#### Required work:
Print the data below exactly, but only the lines from the one containing "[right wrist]" down to the one containing "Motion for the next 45", inclusive.

#### Entries supplied:
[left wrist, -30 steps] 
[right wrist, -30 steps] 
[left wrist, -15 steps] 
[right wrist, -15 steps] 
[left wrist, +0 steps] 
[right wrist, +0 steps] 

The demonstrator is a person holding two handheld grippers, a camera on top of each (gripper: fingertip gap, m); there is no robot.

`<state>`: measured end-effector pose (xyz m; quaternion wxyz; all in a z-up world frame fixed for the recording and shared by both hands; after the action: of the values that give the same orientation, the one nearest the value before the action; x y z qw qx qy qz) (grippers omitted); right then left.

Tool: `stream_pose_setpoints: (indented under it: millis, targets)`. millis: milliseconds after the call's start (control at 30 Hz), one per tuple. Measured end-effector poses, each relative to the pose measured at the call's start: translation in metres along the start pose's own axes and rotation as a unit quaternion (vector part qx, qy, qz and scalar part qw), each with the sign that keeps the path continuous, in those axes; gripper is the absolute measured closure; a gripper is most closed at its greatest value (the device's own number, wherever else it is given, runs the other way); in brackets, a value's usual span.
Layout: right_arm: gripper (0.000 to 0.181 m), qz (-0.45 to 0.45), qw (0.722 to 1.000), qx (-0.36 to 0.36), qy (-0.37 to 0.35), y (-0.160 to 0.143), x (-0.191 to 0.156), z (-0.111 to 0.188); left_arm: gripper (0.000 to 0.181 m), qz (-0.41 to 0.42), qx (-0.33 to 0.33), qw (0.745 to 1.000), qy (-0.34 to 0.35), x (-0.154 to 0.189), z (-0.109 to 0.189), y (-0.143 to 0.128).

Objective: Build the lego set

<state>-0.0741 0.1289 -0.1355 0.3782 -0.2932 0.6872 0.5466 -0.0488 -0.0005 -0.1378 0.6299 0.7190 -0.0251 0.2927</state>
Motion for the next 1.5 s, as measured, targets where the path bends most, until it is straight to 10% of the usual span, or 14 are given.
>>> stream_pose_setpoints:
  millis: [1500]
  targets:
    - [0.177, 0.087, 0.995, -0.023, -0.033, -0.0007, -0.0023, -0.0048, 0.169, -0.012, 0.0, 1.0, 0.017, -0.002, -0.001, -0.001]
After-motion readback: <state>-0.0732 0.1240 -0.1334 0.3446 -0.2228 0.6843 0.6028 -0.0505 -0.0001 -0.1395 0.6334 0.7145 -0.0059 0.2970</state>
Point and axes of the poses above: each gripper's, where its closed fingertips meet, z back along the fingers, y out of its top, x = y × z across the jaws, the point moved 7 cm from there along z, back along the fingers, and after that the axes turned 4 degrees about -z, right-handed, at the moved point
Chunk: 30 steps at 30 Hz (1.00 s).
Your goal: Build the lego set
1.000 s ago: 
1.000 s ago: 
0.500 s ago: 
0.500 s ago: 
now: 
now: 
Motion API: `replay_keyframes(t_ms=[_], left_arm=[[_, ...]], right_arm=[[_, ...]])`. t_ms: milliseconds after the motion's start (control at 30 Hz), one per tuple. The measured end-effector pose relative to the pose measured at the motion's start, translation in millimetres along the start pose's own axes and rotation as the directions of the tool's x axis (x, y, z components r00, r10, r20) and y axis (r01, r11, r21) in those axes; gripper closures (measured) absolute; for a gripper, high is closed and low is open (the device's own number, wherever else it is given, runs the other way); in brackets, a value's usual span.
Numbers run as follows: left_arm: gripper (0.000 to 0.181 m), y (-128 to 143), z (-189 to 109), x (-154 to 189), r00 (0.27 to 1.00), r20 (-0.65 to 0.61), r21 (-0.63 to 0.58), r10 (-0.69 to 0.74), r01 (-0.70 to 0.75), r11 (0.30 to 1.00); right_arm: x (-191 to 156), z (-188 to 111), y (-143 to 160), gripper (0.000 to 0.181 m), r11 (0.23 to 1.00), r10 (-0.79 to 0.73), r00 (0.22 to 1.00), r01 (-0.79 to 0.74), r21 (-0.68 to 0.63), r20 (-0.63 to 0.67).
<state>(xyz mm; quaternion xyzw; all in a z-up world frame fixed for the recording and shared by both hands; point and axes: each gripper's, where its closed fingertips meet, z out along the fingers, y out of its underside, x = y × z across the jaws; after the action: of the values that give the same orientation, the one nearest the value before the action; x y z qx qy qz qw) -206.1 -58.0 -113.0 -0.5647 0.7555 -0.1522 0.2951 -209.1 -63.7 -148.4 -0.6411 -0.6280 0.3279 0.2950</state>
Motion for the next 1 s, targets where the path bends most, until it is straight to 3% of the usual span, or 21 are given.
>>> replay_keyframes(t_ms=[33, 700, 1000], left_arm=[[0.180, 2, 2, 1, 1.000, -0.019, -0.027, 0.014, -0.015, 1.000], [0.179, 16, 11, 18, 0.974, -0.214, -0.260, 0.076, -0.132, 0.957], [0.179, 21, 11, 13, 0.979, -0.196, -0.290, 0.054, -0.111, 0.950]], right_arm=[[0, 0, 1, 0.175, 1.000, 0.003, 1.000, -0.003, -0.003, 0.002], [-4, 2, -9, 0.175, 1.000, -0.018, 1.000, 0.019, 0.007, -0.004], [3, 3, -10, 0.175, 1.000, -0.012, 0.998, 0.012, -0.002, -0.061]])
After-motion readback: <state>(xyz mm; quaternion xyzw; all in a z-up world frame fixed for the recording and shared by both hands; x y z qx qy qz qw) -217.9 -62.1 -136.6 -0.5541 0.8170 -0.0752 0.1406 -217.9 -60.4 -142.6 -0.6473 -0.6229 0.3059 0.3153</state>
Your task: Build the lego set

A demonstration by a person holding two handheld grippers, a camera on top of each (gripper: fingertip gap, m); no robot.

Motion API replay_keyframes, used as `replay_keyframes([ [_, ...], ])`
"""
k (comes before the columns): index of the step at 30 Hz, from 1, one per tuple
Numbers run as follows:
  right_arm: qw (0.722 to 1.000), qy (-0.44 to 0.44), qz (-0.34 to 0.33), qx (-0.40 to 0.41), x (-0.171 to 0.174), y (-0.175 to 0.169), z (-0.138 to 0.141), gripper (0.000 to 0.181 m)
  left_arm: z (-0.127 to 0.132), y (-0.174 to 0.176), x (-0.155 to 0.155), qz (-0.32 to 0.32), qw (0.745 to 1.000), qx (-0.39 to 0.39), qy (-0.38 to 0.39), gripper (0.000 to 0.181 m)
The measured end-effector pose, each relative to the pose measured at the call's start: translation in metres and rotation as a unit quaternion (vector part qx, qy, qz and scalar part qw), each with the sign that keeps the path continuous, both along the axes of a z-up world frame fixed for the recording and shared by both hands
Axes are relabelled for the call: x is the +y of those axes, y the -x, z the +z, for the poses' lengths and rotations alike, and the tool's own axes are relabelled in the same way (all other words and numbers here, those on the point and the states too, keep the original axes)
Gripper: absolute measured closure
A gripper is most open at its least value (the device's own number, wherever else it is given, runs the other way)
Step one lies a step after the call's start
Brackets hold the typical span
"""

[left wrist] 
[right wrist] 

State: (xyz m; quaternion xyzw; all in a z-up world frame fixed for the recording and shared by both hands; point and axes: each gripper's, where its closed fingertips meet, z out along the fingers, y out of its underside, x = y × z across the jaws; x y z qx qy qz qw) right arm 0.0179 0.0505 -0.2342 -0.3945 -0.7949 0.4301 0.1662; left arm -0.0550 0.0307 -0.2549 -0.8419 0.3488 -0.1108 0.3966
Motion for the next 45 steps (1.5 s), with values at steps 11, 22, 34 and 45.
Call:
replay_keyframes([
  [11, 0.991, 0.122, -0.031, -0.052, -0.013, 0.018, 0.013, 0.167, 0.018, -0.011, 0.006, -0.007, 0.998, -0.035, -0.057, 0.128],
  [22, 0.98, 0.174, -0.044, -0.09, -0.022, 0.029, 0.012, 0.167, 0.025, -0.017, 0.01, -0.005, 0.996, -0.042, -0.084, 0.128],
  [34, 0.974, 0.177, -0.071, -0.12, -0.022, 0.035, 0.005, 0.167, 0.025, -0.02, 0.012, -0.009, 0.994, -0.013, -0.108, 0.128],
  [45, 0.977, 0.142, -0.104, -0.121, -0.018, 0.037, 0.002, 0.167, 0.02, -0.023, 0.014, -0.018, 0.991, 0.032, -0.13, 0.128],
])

#### Result of the task:
[right wrist] 

State: (xyz m; quaternion xyzw; all in a z-up world frame fixed for the recording and shared by both hands; point and axes: each gripper's, where its closed fingertips meet, z out along the fingers, y out of its underside, x = y × z across the jaws; x y z qx qy qz qw) right arm 0.0179 0.0505 -0.2342 -0.3945 -0.7949 0.4301 0.1662; left arm -0.0550 0.0307 -0.2549 -0.8419 0.3488 -0.1108 0.3966
Motion for the next 45 steps (1.5 s), with values at steps 11, 22, 34 and 45.

The response above is complete.